K2: Scary Drug or Another Drug Scare?

Jack Shafer, the media columnist at Slate, is famous for pointing out "bogus trend stories," especially those involving drug use. Of them, he once said, "Whenever I fall into a funk over the press corps' abysmal coverage of illicit drugs, I console myself with the knowledge that, as awful as the coverage is, it's always been that way." He's even blasted drug coverage in sister publications The Washington Postand NEWSWEEK.

What would he make of all the recent stories about K2, or "fake marijuana," which is essentially a legal, smokable form of psychoactive potpourri? Breathless news reports about the substance have been popping up all over in the last few days. If you live in Arizona, Arkansas, Florida, Georgia, Illinois, Michigan, Missouri, Kansas, or Wisconsin, you've probably seen one. Maybe you even caught a Missouri detective's panicked prediction that K2 is "going to end up killing somebody." As far as we know, though, it hasn't. Why is it suddenly getting all this attention?

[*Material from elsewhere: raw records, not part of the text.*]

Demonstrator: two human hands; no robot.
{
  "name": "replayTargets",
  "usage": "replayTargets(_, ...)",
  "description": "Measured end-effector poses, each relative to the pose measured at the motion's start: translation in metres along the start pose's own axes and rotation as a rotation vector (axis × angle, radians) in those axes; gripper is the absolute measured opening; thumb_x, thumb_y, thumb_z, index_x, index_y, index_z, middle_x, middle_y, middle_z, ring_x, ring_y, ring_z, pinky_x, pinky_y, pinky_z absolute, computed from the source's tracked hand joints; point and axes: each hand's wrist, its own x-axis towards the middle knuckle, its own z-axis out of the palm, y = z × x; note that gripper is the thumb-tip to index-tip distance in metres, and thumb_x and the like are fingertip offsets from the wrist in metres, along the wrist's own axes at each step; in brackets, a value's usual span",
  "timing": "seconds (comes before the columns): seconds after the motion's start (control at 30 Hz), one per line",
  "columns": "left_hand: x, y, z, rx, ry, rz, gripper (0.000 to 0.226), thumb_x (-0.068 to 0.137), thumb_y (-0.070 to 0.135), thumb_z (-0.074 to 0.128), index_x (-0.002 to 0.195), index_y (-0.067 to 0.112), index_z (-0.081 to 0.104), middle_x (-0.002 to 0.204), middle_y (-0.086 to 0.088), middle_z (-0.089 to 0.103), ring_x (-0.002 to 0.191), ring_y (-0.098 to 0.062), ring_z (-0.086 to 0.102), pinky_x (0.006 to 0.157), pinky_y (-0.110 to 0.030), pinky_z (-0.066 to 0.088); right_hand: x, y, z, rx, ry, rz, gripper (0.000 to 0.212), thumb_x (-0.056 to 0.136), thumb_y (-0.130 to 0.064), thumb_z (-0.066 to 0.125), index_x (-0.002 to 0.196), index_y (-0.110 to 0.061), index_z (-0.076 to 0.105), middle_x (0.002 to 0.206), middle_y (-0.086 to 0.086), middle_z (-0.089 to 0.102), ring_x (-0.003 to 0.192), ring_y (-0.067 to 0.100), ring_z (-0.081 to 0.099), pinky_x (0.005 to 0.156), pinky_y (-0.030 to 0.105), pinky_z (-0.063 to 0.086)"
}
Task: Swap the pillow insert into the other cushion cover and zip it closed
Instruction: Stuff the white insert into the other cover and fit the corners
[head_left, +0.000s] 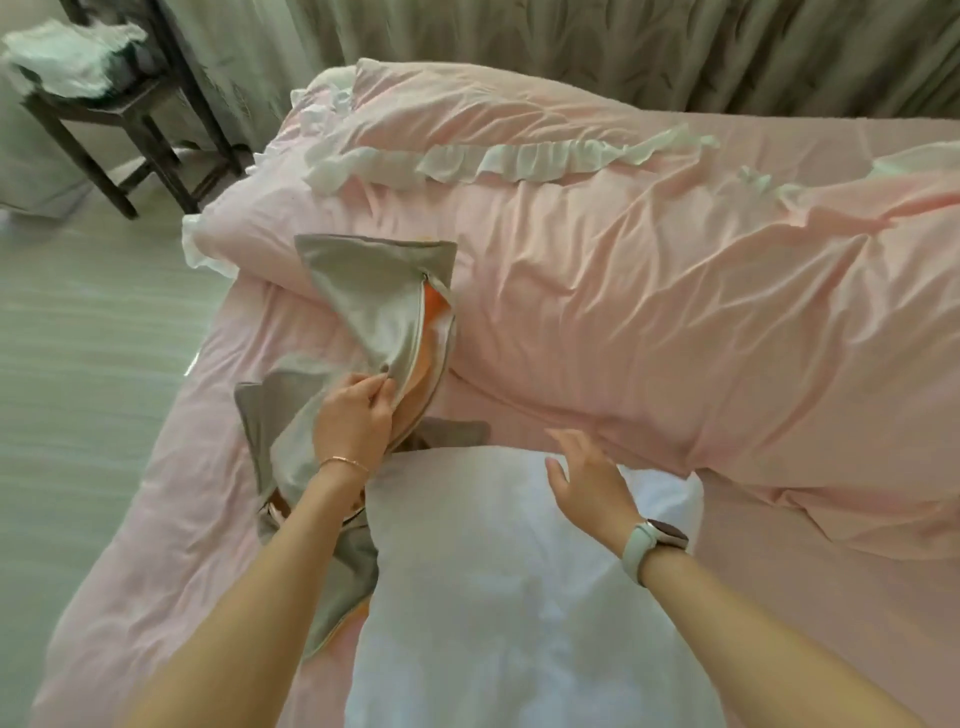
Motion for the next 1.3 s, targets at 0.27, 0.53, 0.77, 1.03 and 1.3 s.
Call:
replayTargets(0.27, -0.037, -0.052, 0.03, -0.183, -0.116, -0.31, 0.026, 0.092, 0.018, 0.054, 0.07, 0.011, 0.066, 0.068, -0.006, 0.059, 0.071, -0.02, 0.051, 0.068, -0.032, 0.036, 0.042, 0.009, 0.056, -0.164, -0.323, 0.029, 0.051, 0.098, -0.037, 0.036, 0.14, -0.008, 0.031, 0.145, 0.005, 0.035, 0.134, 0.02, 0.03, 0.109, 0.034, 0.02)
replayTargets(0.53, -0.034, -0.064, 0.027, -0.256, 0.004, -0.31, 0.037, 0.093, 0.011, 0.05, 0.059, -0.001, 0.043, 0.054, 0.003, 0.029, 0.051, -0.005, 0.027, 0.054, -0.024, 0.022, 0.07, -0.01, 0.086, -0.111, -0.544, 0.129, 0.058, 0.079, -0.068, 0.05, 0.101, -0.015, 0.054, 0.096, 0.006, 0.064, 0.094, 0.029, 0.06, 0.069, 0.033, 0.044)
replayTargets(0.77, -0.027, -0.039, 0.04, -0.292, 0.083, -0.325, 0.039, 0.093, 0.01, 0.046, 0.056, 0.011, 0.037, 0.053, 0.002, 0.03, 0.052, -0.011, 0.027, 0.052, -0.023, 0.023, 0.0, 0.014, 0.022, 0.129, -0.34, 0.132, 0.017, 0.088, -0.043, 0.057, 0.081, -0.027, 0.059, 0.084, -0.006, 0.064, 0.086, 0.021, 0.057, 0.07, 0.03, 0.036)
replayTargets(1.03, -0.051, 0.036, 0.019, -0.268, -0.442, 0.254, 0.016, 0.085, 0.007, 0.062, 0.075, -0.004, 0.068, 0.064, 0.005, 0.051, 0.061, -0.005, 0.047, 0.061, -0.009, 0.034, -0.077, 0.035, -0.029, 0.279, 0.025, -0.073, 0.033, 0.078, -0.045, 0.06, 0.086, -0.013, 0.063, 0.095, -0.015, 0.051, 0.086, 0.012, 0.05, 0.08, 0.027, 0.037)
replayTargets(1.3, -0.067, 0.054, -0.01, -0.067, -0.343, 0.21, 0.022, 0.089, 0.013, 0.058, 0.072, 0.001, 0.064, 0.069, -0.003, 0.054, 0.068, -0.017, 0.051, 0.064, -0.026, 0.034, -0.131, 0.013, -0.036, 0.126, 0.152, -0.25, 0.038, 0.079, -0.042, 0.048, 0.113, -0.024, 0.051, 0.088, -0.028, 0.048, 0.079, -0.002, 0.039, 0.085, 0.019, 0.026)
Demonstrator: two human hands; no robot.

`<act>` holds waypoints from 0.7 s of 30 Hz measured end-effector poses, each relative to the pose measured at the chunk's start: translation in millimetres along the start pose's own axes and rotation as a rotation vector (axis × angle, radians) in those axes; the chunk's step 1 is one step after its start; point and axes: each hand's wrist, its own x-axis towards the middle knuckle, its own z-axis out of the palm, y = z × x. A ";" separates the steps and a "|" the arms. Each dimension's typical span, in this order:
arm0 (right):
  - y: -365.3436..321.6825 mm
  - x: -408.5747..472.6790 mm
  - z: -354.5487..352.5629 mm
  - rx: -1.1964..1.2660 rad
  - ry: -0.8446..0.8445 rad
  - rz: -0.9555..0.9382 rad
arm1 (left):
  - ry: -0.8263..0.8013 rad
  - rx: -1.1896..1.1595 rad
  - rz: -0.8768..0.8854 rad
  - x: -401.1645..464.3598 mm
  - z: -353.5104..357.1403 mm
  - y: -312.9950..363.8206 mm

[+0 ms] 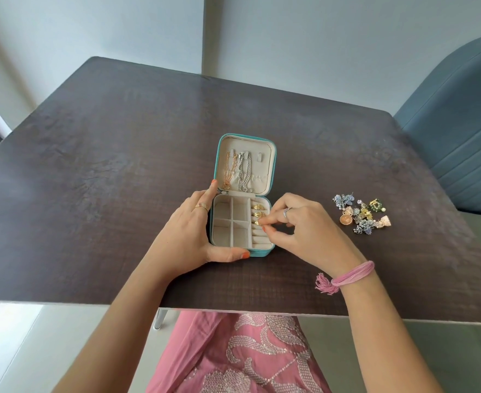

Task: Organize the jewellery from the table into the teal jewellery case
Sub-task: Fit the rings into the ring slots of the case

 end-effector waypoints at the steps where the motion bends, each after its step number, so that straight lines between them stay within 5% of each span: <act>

There's a legitimate news hook for some of these stories: Kansas became the first state to ban K2 last week, and there are similar bills pending in Nebraska and North Dakota. But why the states are banning the stuff now is unclear. K2 isn't new. It's been around since the mid-'90s, when John Huffman, a Clemson University chemist, synthesized a substance he called JWH-018. The chemical was structurally similar to THC, the active ingredient in pot, and apparently quite a bit more potent. (There's a good explanation of the science here.) Like its illicit cousin, JWH-018 made users mellow and euphoric. Pot enthusiasts picked up on Huffman's work, mixed or bought batches of JWH-018 themselves, and started spraying it onto varying mixes of dried herbs, flowers, and tobacco leaves. The result was K2—a.k.a. "Spice," "Genie," or "Zohai"—which quickly caught on in head shops and on the Internet as a way to get high without breaking the law. Although the federal Drug Enforcement Agency has listed K2 as a "drug or chemical of concern," it isn't officially "scheduled," and that makes it legal (unless you're buying it in Kansas).

Is JWH-018 dangerous? No one really knows. There's not a lot of research on what it does to mice and almost nothing on what it does to humans. Its effects shouldn't be that different from marijuana's, but then, we could argue all day about how dangerous marijuana is. Even researchers who have found that pot use has long-term detrimental effects, like the link to psychosis that was announced earlier this week, tend to qualify their statements by noting that the link is "by no means simple" and arguing that we need a lot more research.

Maybe there's been an explosion in K2 use, then, and that's what people are flipping out about? This story from Arizona quotes a smoke-shop owner saying that "the trend has just exploded in the last 60 days," but one guy in Phoenix does not a compelling data source make. In St. Louis, Anthony Scalzo, a pediatrician and toxicologist at Saint Louis University Hospital, says he's seen nearly 30 teenagers come through local ERs suffering from bad trips on K2 just in the last six weeks, but this is an aberration. Scalzo says he's spoken with his counterparts at poison-control centers in Atlanta, New Jersey, and New York City. Their recent case loads, respectively: 12, 2, and 0. And no one's tracking K2-related medical cases nationwide. There is a database, the National Poison Data System, that could. But Scalzo says, "It doesn't even have a code for K2."

More likely, the greater danger involved in buying K2 stems from the fact that it's an unregulated mixture of God knows what. "You don't know what you're getting," says Scalzo. "It's buyer-beware."

That leaves Scalzo very worried about the kids coming through the ERs in his area, because they aren't acting like you might expect a K2 user to act. "They're jacked up. They're agitated and anxious, sometimes delirious," Scalzo says. "And they're completely surprised by what has happened to them, because they were just expecting to get mellow." Scalzo also notes that cannabinoids (a fancy word for potlike chemicals) "have protective effects on the cardiovascular system, which again goes against the grain of what we are seeing with cardiovascular stress with K2." In other words, these kids' hearts are racing and their blood pressure is way up—which is exactly the opposite of what it should be on K2. All this, Scalzo says, "leads me to conclude that we may have a contaminant in the product."

Nobody wants to start a "bad batch" scare. So Scalzo is trying to find out through scientific means—rather than speculation—if there is indeed something toxic in some bags of K2 being sold in the Midwest. He recently sent an alert to Missouri ERs advising them that local K2 "may be tainted with an unidentified substance that is causing untoward adrenergic-like [i.e., stimulating] effects." It also says, "We do NOT suspect that the untoward adrenergic-like effects are due to [JWH-018]." Then it asks the ERs to collect urine samples from suspected K2 users. One problem: so far, most patients don't want to cooperate, which means that evidence will be slow to materialize. That won't stop newspapers or local TV stations, we suspect, from running sensationalist stories about the dangers of K2 in the meantime.